Loch Ness Marathon, Sunday, September 30, 2012

Dougie Nisbet

The first time I read the notes I nearly missed it. But there it was; “the buses will NOT stop on the way to the start”. Well this would be fun. A ninety minute drive along bumpy highland lanes was not good for the bladder and, as regular readers of my annual trip north know, I have a horrible fascination with the toilet facilities en-route between Inverness and a small spot in the middle of nowhere 26.2 miles from Inverness. They weren’t kidding though. It was all very business-like and efficient this year. Even the early morning walk to the coaches that would leave Inverness at 0745 was interspersed with marshalls telling me that the buses would be leaving on time and I needed to get a move on. But hitting checkpoints with seconds to spare is kinda my thing, so I wasn’t worried. And I don’t drink a gallon of lucozade before stepping on a bus that is heading on the road to nowhere without any stops. Years of GNRs and bus trips after sessions in the Look Out Inn had trained me well.

I got on a nice bus with a smiley driver and settled down to doze and enjoy the view. The chat around me drifted over my head as I watched the buzzards soar overhead. Some time later in a glorious watery sunny morning I stepped off the bus at the start nearly getting trampled by the stampede to hit the portaloos. There was just enough time to enjoy the view and get my bag on the baggage bus before the Lochaber Pipe Band did their stuff and it was time to head for Inverness.

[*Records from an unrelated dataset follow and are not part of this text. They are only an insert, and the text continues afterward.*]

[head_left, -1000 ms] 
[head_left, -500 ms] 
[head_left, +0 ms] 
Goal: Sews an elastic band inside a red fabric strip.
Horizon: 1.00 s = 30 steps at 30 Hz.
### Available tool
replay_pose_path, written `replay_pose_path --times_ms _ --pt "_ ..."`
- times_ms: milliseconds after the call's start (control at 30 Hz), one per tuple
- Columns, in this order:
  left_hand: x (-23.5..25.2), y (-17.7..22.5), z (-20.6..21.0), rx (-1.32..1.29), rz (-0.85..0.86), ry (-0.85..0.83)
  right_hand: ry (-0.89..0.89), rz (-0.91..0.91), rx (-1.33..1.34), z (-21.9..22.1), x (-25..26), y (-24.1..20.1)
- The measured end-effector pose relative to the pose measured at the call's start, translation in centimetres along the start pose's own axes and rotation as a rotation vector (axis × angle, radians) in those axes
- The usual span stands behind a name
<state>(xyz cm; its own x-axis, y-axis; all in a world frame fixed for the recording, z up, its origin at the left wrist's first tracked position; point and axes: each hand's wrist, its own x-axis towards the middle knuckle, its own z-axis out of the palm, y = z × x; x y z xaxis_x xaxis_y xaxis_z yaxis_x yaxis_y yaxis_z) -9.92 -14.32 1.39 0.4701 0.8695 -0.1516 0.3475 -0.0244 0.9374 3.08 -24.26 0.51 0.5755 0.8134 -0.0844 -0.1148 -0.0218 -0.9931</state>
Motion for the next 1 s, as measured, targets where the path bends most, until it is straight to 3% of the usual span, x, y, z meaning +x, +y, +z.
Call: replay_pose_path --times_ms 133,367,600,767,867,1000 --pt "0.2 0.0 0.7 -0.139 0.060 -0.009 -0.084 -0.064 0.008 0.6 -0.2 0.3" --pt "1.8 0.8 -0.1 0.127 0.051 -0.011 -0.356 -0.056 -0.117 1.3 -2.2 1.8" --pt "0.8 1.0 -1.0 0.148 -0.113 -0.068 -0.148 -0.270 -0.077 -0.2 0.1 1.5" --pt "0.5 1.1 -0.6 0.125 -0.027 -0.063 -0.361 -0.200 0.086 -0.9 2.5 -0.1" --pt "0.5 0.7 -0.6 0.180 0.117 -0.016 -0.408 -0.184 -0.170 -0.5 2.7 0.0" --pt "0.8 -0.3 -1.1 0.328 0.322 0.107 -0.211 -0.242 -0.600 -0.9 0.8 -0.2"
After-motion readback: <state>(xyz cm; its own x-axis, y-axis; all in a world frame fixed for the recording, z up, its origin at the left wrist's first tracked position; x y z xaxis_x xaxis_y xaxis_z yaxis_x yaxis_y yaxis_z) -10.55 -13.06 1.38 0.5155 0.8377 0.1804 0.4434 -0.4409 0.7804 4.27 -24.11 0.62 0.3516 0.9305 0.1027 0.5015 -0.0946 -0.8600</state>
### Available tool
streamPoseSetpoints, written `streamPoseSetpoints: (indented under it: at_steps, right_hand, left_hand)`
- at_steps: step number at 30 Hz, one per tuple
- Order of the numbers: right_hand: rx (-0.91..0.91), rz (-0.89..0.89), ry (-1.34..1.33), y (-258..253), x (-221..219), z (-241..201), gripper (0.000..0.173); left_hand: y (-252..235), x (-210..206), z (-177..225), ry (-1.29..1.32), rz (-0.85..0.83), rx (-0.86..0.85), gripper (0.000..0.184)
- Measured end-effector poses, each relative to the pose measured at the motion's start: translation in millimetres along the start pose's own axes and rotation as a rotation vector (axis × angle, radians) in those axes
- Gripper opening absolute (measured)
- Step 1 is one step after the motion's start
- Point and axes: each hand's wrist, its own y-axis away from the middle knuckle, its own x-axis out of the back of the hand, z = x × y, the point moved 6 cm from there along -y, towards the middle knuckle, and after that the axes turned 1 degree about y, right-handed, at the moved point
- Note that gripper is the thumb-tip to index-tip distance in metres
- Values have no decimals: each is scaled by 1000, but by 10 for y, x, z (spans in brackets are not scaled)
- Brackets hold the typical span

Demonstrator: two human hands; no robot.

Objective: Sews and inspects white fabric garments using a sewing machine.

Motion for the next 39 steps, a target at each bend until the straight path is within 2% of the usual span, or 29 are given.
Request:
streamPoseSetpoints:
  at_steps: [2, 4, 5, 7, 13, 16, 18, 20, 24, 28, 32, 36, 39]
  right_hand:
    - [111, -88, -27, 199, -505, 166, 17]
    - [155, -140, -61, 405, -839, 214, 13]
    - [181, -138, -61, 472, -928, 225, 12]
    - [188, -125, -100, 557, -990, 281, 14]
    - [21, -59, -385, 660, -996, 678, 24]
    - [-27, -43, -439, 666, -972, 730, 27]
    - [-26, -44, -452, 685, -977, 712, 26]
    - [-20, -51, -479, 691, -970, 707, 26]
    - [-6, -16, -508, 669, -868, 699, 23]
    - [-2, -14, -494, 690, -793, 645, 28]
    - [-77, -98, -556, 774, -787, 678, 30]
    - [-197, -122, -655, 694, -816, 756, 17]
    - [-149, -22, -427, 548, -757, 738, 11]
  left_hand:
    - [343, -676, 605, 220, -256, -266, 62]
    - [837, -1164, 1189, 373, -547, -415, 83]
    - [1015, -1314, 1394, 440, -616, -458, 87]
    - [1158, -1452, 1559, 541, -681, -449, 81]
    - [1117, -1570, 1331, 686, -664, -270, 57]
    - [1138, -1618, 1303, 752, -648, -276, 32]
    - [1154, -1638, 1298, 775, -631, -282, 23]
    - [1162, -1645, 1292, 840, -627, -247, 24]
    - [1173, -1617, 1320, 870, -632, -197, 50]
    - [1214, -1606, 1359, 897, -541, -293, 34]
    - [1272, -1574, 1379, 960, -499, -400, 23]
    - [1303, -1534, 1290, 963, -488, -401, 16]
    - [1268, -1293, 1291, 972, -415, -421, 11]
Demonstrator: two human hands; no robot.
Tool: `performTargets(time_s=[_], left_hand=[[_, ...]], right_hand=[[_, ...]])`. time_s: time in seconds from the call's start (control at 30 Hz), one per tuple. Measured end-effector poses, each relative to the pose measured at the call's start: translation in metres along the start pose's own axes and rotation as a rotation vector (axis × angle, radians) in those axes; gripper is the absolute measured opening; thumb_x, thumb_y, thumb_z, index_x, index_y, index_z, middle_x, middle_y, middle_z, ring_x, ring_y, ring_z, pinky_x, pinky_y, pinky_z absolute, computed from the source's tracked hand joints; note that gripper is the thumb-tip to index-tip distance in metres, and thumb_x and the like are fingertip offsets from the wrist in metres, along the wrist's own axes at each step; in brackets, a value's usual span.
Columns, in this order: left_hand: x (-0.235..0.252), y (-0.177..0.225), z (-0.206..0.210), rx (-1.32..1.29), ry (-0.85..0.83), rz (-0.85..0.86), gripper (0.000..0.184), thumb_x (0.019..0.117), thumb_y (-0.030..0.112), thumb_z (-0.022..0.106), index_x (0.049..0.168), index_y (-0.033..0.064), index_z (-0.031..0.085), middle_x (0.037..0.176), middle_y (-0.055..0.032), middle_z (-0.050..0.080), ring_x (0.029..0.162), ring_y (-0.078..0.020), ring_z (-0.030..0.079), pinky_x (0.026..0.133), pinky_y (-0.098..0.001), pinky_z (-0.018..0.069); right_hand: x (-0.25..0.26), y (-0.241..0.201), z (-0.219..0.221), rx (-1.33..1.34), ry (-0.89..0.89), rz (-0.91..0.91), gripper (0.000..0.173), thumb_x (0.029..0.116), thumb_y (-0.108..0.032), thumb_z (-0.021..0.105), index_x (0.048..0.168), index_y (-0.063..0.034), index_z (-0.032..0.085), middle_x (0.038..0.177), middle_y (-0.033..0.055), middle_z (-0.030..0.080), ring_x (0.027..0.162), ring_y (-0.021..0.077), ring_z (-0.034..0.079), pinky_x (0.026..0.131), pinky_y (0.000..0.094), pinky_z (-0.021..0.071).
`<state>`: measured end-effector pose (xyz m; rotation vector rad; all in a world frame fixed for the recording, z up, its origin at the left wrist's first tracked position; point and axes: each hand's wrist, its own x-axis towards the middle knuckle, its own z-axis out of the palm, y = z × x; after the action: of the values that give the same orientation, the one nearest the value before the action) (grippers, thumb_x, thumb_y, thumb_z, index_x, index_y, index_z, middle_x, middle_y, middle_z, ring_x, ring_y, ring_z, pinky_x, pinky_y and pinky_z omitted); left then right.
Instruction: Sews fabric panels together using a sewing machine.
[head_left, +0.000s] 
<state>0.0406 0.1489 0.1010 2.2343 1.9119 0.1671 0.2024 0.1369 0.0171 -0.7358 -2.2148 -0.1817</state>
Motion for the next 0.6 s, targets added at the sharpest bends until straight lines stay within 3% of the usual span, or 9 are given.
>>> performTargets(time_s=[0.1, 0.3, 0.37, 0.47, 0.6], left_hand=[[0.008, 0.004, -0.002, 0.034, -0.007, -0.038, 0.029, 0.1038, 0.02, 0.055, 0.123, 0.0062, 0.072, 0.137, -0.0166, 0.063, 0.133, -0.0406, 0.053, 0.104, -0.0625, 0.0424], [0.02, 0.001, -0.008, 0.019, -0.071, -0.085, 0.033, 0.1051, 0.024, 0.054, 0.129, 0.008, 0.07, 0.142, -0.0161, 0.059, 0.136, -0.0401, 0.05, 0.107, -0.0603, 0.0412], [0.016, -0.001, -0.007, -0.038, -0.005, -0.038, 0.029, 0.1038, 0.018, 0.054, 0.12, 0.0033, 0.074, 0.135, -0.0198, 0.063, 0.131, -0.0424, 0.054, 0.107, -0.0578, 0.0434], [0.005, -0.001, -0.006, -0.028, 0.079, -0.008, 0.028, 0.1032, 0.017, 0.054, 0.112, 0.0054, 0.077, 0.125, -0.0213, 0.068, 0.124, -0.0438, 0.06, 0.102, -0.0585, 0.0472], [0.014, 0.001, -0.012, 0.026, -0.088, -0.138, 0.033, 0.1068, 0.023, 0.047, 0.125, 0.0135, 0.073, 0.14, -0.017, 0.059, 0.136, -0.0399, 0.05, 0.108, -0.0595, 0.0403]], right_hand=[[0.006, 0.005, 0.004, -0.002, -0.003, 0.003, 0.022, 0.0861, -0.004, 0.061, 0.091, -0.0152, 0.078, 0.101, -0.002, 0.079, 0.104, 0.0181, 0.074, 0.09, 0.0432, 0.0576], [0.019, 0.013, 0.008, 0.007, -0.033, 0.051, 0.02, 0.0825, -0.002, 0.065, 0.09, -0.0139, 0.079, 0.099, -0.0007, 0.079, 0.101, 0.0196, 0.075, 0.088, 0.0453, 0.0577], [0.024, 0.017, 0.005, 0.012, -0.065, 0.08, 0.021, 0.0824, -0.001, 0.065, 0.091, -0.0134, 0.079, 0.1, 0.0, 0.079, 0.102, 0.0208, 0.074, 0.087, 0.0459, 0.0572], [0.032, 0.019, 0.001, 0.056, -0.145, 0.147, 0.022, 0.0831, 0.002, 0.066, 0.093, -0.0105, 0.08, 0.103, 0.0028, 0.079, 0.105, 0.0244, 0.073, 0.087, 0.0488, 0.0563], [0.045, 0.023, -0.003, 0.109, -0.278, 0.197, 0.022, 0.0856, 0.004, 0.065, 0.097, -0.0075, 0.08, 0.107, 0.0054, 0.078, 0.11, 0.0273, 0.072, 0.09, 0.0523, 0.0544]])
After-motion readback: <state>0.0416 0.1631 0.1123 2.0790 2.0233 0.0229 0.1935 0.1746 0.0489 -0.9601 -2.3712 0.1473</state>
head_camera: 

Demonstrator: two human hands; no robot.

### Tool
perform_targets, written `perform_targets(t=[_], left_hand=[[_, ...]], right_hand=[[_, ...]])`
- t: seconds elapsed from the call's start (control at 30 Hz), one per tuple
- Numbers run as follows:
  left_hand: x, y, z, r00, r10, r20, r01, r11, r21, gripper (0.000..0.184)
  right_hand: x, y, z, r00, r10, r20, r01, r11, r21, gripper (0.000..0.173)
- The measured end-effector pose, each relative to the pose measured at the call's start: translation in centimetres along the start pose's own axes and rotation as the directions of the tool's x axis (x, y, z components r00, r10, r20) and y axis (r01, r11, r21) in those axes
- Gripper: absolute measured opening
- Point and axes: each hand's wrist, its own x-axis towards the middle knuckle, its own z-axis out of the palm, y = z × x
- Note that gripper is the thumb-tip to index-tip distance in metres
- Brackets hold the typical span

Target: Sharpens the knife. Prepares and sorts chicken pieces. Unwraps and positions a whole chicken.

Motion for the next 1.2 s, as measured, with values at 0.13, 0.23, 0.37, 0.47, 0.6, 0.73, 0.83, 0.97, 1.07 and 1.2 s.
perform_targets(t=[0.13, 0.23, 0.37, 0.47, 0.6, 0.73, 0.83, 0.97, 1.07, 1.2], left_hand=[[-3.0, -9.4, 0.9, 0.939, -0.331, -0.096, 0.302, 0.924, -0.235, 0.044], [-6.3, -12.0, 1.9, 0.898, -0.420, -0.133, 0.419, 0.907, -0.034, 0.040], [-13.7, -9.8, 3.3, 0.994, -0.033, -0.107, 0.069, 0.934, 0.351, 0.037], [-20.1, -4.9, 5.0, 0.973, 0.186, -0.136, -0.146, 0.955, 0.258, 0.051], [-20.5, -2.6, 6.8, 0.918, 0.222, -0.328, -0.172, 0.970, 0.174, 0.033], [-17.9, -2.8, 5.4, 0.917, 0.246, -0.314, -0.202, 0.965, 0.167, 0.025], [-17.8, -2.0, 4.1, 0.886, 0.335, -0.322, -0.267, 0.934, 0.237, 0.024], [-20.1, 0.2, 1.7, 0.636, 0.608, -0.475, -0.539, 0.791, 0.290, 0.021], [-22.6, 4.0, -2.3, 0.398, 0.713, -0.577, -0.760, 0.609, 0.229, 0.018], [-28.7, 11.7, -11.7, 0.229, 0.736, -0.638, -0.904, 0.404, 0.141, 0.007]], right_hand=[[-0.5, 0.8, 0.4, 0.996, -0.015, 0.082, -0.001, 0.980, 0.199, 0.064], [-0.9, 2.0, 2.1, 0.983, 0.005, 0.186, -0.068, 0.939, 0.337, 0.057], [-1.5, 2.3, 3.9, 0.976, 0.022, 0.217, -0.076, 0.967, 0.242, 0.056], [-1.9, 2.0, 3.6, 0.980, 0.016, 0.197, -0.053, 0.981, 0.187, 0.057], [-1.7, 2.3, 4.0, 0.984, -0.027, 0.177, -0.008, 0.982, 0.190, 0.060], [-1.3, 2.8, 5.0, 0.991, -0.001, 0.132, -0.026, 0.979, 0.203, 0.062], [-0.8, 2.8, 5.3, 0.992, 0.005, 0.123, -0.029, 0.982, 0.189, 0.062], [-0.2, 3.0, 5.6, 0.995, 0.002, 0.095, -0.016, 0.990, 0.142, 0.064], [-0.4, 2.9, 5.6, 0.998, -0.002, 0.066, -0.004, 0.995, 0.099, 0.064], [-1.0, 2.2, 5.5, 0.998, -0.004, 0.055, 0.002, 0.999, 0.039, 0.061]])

My last few weekends had involved some hefty fell races and I had no idea what to expect. I was fit, but not marathon fit. And I certainly wasn’t fast. So it was more with curiosity than trepidation that I tested myself on the first few miles to see how things were going to go. I’d also decided to try and be a bit more disciplined with nutrition, and was taking a shotbloks at each water stop, whether I felt like it or not. It was a decent plan and around 8 miles it became apparent that I simply didn’t have the speed so I concentrated on my pace with the view of finishing comfortably rather than, well, uncomfortably. I still had a brewery in each leg from the previous Sunday and it would be daft to try and convince myself I had the form that I wanted, rather than the form that I had. I learned that lesson, and learned it well in the Liverpool Marathon.

Now that's the way to finish off a race. The drinks and food stations were interesting. Clif Bars and Shotbloks and gels. They were being offered in half-packs and feeling adventurous I scoffed one down. I wasn’t feeling quite so adventurous a couple of miles later when I had to put on the hazards and pull into a lay-by. Oh dear, I hope there wasn’t going to be an incident. I leaned on a tree for a few minutes and waited to see what happened as my stomach leapt about; would it be the Gay Gordons or the Dashing White Sergeant? Gradually things settled down and I pulled away from the curb and rejoined the traffic.

The rest of the race was a tough but sustainable grind and I ran steadily all the way to the finish. Across the line to receive my medal, where they do things properly (not like the GNR)! You choose the prettiest lassie (or laddie) and they place the medal around your neck. Always a nice touch. Another nice touch and a bit of surprise was a chilled can of non-alcoholic beer in the goodie bag. Don’t knock it – it’s far more refreshing than a sickly sugary drink and I was very grateful for it. An even nicer touch was the return of a draught beer tent in the event village, and ever the shrinking violet I decided to get a pose for a photo to match my previous one from 2010. I was a very happy chappy.